From Philippe Le Sourd (who has previously worked alongside Antoine Bardou-Jacquet, director of Honda ‘Cog’); to costume and production designer Catherine Martin (Channel no. 5); to Spike Jonze (a familiar name to any self-respecting creative); there is once more a rich seam of advertising talent running through this year’s nominations.
Even Scorsese, this year tipped for The Wolf of Wall Street, has directed a campaign for Freixenet. And then there’s our company, Framestore: a commercials stalwart that is already a proud Oscar winner… and a contender for the 2014 visual effects award for three-years work on Gravity.
There’s a fine history of commercials talent moving into features and stealing the show; with Alan Parker, Ridley Scott and Tom Hooper leading the way. This evident crossover shows how advertising remains a lush ground on which to nurture moving image craft.
But just what is it that makes advertising a fertile place for such hi-end film talent to cut their teeth? In a constant drive to stay ahead of the curve, advertising has a tendency to cast a critical eye upon itself, but it has enduring qualities to be proud of: speed, tenacity and a healthy competitive spirit. It’s these very characteristics that have helped foster some of the world’s finest film craftspeople.
Relative to features, commercials are a training ground for speed. Where blockbuster films can take four years to produce, a blockbuster commercial needs four months. This comparatively quick approach is underpinned by agility of creative thinking. When working in commercials, we have to adopt a nimble mindset to one day create a dancing koala bear, and a surfing car the next. This reflects a big turnover of creative ideas and engenders an ability to work with multiple creative minds – an invaluable advantage in the world of film.

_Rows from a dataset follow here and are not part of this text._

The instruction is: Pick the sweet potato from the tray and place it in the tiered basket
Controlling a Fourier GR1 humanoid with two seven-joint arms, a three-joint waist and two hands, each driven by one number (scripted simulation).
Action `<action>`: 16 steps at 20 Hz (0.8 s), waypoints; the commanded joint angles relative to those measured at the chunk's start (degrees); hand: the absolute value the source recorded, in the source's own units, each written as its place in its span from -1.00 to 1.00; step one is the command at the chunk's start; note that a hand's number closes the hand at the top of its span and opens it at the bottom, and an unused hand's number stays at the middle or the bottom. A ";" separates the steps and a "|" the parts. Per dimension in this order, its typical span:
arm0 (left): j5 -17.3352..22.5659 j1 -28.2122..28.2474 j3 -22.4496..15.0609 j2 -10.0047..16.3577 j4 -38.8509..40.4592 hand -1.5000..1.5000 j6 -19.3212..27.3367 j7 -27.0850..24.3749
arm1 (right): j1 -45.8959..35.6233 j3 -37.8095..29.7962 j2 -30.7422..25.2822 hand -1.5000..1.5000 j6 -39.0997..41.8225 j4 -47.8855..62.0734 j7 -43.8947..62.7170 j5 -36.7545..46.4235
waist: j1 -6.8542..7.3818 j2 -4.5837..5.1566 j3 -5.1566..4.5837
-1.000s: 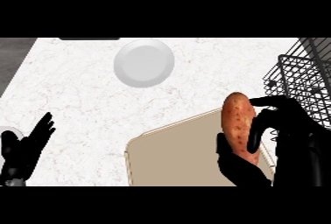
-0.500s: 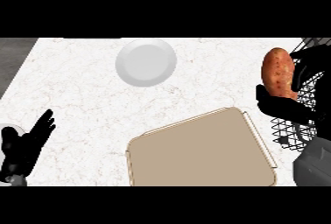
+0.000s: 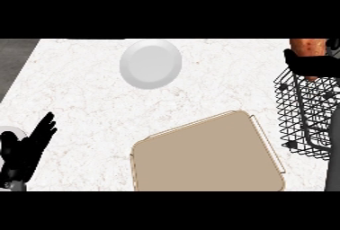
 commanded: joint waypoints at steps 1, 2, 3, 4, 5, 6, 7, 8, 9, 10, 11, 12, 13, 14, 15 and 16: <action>-0.24 2.21 -0.56 -0.64 -4.12 0.00 -0.39 2.38 | -2.00 -3.20 -3.29 1.00 -1.95 6.95 -4.27 -3.78 | -0.08 -0.11 -0.01; -0.25 1.53 0.33 -0.31 -1.96 0.00 -0.03 0.44 | -0.76 -5.03 -3.79 1.00 -5.99 12.64 -11.00 -4.75 | 0.11 0.04 0.00; -0.85 2.67 -1.60 -2.46 -5.66 0.00 1.08 2.98 | -3.80 -5.09 -4.98 1.00 -4.26 13.78 -9.55 -5.78 | 0.12 -0.05 0.00; -1.24 -2.34 -0.04 -2.18 2.71 0.00 1.88 -0.55 | -7.57 -5.20 -6.28 1.00 -2.30 15.04 -6.14 -5.63 | -0.18 0.01 -0.04; 0.22 0.60 0.25 -0.95 -1.61 0.00 0.41 0.82 | 1.53 3.75 -15.60 1.00 2.64 11.43 -9.97 10.54 | -0.06 0.59 -0.38; -0.59 0.99 -0.22 -0.93 -0.85 0.00 0.29 -0.45 | 0.00 3.51 -18.21 1.00 3.79 13.08 -9.95 11.41 | 0.14 0.54 -0.32; -0.01 -0.11 -0.08 -0.16 -0.82 0.00 -0.65 0.50 | -0.66 5.29 -18.21 1.00 3.39 14.60 -10.74 13.27 | 0.70 0.66 -0.23; 0.40 0.01 0.54 -0.26 -1.76 0.00 0.13 2.44 | -0.49 5.26 -19.13 1.00 3.62 13.78 -11.15 13.67 | 0.32 0.21 -0.10; -0.40 -1.08 0.60 0.02 1.13 0.00 0.12 0.34 | -0.06 3.40 -21.99 1.00 3.64 16.36 -15.05 12.41 | -0.26 0.52 -0.10; 1.02 -0.72 0.96 0.12 -0.95 0.00 -0.74 1.23 | -1.25 3.54 -23.22 1.00 3.55 18.08 -16.25 13.10 | 0.49 0.36 -0.05; 1.06 -0.96 0.74 0.51 -1.84 0.00 -1.12 2.21 | -1.91 5.22 -23.21 1.00 3.73 18.75 -15.95 14.92 | 0.65 0.26 -0.05; 0.17 0.70 0.75 -0.29 2.09 0.00 -1.12 -2.05 | -1.66 4.83 -25.97 1.00 5.62 19.55 -19.44 13.71 | 0.26 0.36 -0.12; -0.68 -0.20 0.41 -0.19 1.45 0.00 -0.24 -0.76 | -3.44 6.27 -25.61 1.00 4.47 21.46 -19.66 15.51 | 0.61 0.34 -0.08; -0.92 0.60 -0.60 -1.69 -0.43 0.00 0.39 -0.37 | -4.84 5.93 -25.89 1.00 5.42 22.36 -19.92 15.05 | 0.48 0.11 -0.05; -0.92 -0.90 0.22 -1.43 2.90 0.00 0.42 -2.16 | -6.66 6.13 -26.89 1.00 5.18 24.55 -22.14 15.09 | 0.41 0.21 -0.07; 0.01 0.35 0.60 0.08 0.68 0.00 -1.54 -1.63 | -4.56 3.71 -28.72 1.00 3.77 27.05 -25.56 13.73 | 0.36 0.14 -0.02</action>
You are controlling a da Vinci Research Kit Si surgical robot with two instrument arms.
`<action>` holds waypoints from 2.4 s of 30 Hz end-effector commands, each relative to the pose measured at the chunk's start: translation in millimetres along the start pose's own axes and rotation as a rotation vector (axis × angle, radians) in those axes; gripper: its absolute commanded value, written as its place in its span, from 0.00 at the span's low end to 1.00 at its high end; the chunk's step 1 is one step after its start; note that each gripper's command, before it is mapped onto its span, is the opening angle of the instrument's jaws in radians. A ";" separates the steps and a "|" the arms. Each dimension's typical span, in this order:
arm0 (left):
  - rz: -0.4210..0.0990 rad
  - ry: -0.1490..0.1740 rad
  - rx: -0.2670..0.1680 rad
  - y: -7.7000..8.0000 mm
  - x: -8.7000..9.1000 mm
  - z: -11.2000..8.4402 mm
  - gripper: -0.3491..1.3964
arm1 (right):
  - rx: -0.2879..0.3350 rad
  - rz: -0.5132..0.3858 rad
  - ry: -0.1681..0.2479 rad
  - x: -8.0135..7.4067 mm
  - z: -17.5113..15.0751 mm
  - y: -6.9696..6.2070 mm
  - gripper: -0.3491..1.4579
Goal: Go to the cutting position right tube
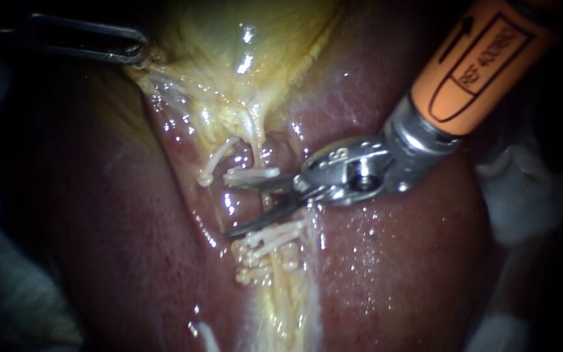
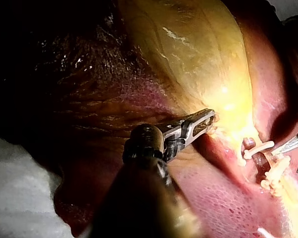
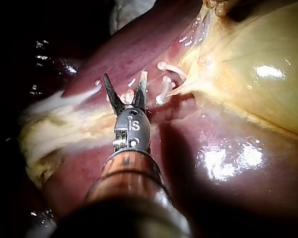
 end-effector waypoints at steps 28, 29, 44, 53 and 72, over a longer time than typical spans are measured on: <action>0.000 0.001 0.001 0.0 -0.1 0.1 0.00 | 0.062 0.182 -0.043 -10.0 2.1 5.6 0.98; 0.000 0.000 0.001 0.0 -0.1 0.0 0.00 | 0.066 0.192 -0.036 -9.9 2.4 5.7 0.98; 0.000 0.000 0.001 0.1 -0.1 0.0 0.00 | 0.102 0.209 0.057 -7.6 6.5 6.6 0.99; 0.000 0.000 0.001 0.1 -0.1 0.0 0.00 | 0.095 0.210 0.112 -6.5 9.0 7.0 0.99; 0.000 0.000 0.001 0.1 -0.1 0.0 0.00 | 0.221 0.204 0.243 -2.1 7.7 2.4 0.95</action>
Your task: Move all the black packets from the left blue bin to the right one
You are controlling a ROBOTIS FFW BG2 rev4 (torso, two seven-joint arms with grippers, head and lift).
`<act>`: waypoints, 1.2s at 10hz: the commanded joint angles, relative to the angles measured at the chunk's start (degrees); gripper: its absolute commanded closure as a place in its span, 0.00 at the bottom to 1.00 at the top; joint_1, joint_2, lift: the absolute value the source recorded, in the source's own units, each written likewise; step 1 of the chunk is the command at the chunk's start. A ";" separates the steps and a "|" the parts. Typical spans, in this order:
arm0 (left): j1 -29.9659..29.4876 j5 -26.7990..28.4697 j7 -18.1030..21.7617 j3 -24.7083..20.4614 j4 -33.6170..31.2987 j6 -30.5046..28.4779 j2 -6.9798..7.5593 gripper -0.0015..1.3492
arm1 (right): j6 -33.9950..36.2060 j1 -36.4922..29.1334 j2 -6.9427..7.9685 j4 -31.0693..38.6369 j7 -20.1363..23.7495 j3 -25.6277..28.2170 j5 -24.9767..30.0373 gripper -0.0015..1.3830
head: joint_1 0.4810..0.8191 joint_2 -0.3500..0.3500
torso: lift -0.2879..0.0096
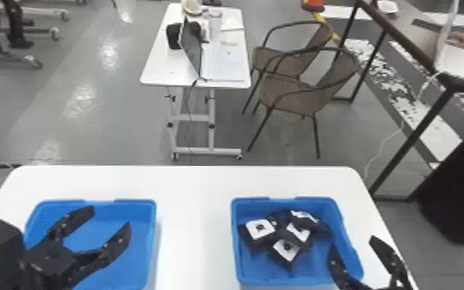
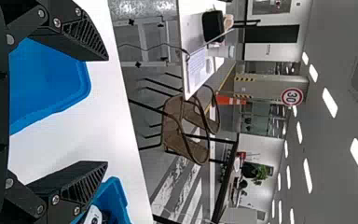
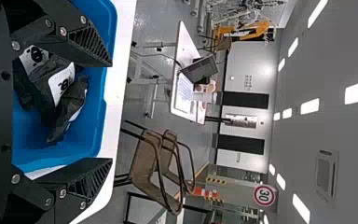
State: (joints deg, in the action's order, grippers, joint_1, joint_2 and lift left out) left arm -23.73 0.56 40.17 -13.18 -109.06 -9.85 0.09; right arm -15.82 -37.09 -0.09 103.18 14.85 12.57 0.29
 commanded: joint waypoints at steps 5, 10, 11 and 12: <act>-0.17 -0.83 0.00 0.00 0.60 0.27 -0.24 0.19 | 0.00 -0.09 0.14 -0.27 0.00 -0.26 -0.20 0.23 | 0.63 0.34 | 0.97; -0.35 -1.35 0.00 0.00 0.87 -0.09 -0.24 0.19 | 0.00 -0.27 0.14 -0.18 0.00 -0.26 -0.20 0.23 | 0.63 0.34 | 0.97; -0.26 -1.70 0.00 0.00 1.13 0.00 -0.24 0.19 | 0.00 -0.18 0.14 -0.27 0.00 -0.26 -0.20 0.23 | 0.63 0.34 | 0.97; -0.09 -1.70 0.00 0.00 1.13 0.18 -0.24 0.19 | -0.09 -0.18 0.14 -0.27 0.00 -0.26 -0.20 0.23 | 0.63 0.34 | 0.97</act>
State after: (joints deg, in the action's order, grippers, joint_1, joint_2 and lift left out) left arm -23.87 -1.10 40.16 -13.18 -107.96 -9.77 0.09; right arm -15.83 -37.27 -0.09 102.96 14.82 12.30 0.09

Tenacity is another priceless asset for which the advertising industry can be thanked. To succeed in commercials, you have to have a ‘nothing is impossible’ attitude. Without this advertising-fostered mindset, Gravity simply wouldn’t have happened. At the outset, directors like James Cameron said it was impossible to film Gravity convincingly without hemorrhaging money or physically going into space. The technology just didn’t exist.

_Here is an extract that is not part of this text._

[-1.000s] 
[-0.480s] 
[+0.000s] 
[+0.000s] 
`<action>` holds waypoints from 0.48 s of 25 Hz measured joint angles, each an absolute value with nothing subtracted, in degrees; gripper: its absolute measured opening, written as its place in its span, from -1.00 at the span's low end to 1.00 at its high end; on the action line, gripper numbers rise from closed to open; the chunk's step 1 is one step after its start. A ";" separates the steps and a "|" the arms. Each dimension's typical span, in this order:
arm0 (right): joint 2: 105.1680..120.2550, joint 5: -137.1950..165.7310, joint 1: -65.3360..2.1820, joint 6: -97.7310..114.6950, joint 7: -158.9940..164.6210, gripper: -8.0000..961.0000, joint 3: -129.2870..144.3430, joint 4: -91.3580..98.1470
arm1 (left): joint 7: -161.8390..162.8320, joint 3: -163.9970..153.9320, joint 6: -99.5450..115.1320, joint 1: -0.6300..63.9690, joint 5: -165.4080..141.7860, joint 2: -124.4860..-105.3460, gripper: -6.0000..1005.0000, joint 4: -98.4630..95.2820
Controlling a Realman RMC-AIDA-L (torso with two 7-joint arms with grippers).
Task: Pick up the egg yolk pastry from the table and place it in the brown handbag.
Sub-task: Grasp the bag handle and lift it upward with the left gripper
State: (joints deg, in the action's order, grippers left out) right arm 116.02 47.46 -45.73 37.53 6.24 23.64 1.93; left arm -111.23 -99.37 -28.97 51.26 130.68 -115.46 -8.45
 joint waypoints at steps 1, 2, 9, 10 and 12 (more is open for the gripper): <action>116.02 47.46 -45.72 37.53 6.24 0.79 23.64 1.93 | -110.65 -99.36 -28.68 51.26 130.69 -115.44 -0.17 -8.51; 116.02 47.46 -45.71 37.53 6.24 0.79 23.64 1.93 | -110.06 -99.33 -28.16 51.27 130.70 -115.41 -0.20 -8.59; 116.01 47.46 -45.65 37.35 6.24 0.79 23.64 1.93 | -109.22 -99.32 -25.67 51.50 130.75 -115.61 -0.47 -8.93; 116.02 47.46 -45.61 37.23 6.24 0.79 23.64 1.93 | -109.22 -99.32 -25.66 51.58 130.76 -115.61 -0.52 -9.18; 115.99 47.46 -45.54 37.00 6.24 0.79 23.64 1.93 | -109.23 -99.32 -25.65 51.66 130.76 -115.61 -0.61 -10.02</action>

But with a hunger for innovation that stems from partnering with agencies on groundbreaking commercials, we decided to rise to the challenge by experimenting with fundamentally new ways of filming – converting a car assembly line robot into a fully programmable camera and creating a completely controllable and actor-friendly lighting environment via a lightbox with 1.9million LED lights. It’s this attitude that sets new benchmarks, both for film and advertising.

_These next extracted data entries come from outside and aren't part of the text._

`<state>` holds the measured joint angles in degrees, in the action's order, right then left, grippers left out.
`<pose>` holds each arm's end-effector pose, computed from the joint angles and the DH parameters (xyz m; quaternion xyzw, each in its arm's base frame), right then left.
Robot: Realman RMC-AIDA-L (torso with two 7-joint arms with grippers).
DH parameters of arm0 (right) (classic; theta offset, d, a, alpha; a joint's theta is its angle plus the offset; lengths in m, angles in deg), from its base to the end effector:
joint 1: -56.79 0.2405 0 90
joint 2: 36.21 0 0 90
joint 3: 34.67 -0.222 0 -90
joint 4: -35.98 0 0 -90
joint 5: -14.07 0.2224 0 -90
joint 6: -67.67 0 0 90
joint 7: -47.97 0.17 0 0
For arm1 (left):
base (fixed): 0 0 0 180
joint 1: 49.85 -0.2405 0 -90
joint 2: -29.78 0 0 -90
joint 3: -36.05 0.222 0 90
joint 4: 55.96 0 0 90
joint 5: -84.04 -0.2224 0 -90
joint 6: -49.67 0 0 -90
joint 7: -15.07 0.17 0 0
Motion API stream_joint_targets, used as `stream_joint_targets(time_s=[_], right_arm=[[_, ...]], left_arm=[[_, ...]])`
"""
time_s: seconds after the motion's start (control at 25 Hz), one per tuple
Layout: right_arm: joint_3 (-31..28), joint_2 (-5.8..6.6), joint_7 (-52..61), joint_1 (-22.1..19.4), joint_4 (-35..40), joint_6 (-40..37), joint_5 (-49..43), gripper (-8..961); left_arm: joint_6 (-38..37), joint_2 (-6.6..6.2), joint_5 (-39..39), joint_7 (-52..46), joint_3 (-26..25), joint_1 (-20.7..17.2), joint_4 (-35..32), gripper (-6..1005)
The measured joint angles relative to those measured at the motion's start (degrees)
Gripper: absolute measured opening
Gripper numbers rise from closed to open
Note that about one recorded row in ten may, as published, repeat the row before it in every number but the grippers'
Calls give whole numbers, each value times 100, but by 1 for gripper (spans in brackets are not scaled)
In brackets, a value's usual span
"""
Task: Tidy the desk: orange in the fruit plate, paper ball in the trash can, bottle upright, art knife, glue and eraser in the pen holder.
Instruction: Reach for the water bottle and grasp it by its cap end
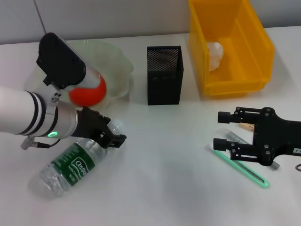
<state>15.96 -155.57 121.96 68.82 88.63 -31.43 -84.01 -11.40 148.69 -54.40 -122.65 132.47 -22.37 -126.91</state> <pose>0.2429 0.2711 0.0303 -0.9329 0.1435 0.2957 0.1472 -0.1669 0.3562 -0.0763 -0.9512 -0.2180 0.0926 0.1979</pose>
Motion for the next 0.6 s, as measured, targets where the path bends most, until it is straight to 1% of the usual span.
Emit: stream_joint_targets(time_s=[0.12,0.32,0.56,0.6], right_arm=[[0,0,6,5,0,-21,0,653],[0,0,9,12,0,-23,0,650],[0,0,10,18,0,-23,0,649],[0,0,10,18,0,-25,0,649]], left_arm=[[-1,0,0,0,37,13,22,742],[0,0,1,0,26,23,24,619],[31,0,1,0,42,31,35,618],[33,0,1,0,43,33,36,603]])
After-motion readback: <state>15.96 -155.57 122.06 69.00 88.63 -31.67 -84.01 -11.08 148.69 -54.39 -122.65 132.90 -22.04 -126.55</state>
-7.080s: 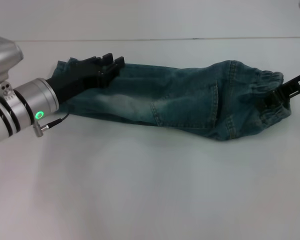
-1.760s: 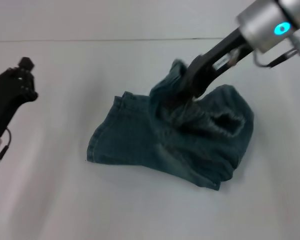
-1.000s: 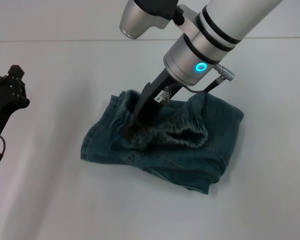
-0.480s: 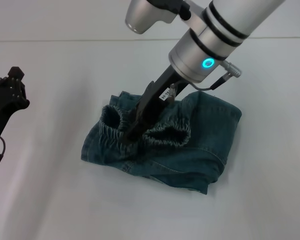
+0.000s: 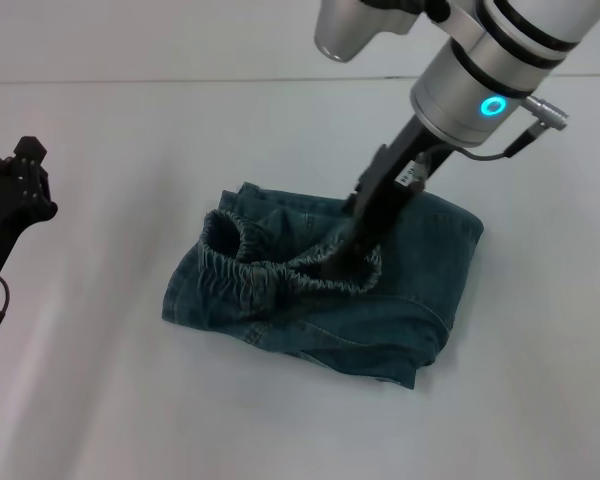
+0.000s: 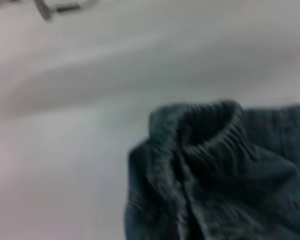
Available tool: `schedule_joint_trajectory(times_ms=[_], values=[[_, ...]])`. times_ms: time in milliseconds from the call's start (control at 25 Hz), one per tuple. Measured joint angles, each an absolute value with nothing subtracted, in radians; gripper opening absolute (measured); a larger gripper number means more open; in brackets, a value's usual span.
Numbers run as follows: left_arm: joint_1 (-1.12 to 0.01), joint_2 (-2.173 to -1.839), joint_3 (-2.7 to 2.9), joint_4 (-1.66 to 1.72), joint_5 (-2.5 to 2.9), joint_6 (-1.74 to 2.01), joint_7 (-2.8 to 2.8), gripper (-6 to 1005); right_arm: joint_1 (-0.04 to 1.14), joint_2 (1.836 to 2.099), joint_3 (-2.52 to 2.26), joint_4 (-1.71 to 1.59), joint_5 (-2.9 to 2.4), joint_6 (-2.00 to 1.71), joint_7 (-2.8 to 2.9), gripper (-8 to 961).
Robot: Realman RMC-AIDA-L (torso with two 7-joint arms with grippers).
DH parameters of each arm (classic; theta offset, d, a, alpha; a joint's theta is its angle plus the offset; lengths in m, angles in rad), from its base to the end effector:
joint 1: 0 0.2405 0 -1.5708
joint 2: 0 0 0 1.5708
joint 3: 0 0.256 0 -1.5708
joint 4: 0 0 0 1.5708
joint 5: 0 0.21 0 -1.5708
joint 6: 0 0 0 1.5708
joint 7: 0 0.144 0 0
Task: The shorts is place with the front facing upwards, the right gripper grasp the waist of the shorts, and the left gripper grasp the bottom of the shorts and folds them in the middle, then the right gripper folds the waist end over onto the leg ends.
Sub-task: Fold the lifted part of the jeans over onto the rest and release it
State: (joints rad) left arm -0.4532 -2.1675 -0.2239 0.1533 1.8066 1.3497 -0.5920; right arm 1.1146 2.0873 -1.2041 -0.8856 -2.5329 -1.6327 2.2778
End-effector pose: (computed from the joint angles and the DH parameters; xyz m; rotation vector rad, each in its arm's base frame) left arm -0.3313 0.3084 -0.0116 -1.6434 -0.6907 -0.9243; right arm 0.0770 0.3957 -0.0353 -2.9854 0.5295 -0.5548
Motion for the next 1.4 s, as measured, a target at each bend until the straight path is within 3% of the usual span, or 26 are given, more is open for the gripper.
schedule_joint_trajectory(times_ms=[720, 1160, 1240, 1400], values=[[-0.471, -2.164, -0.221, 0.141, 1.807, 1.337, -0.592, 1, 1.132, 2.097, -1.282, -0.769, -2.583, -1.491, 2.334, 941], [-0.471, -2.166, -0.221, 0.141, 1.807, 1.322, -0.592, 1, 1.135, 2.097, -1.319, -0.752, -2.583, -1.436, 2.333, 595], [-0.471, -2.166, -0.221, 0.141, 1.807, 1.319, -0.592, 1, 1.137, 2.097, -1.322, -0.752, -2.58, -1.435, 2.33, 353], [-0.472, -2.166, -0.221, 0.141, 1.805, 1.314, -0.592, 1, 1.144, 2.097, -1.322, -0.752, -2.579, -1.43, 2.326, 266]])
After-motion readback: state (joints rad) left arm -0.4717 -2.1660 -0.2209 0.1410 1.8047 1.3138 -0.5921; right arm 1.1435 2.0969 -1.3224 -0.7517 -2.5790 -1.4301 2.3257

People who move into film are given an added edge through advertising’s inherent competitiveness. Films are bred in an auteur culture. But advertising’s competitive drive fosters a more collaborative and ‘going-the-extra-mile’ attitude. Everyone is challenged to devise innovative solutions and everyone is wanting to impress. This develops a culture where ideas, be they creative or technical, are encouraged and leads to collaboration that pushes the boundaries of collective capabilities.
The relationship between advertising and the zenith of filmmaking doesn’t only run one way. When ultra successful film talent remains enthusiastic about advertising, it’s something that benefits the whole industry. In the same way that Formula 1 cars pioneer auto tools and knowledge that cascade down into consumer vehicles, the game-changing techniques developed for films like Gravity soon get used by commercials.
However, it’s not just the classic 30-second TV ad that benefits. Integrated advertising now frequently taps into award-worthy film magic in a scaleable way, whilst also providing immense opportunities for innovation. Back in 2012, Framestore worked with Wieden+Kennedy to turn Coca Cola’s iconic polar bears into real-time interactive creatures. This was a technical first and something that set in motion a very exciting future. Thanks to this advertising-pioneered technique, it’s not inconceivable that one day film characters will interact with audiences in real-time.
So regardless of who comes home clutching a gold statue, the symbiotic relationship between advertising and the Oscars is something we can all take shared pride in.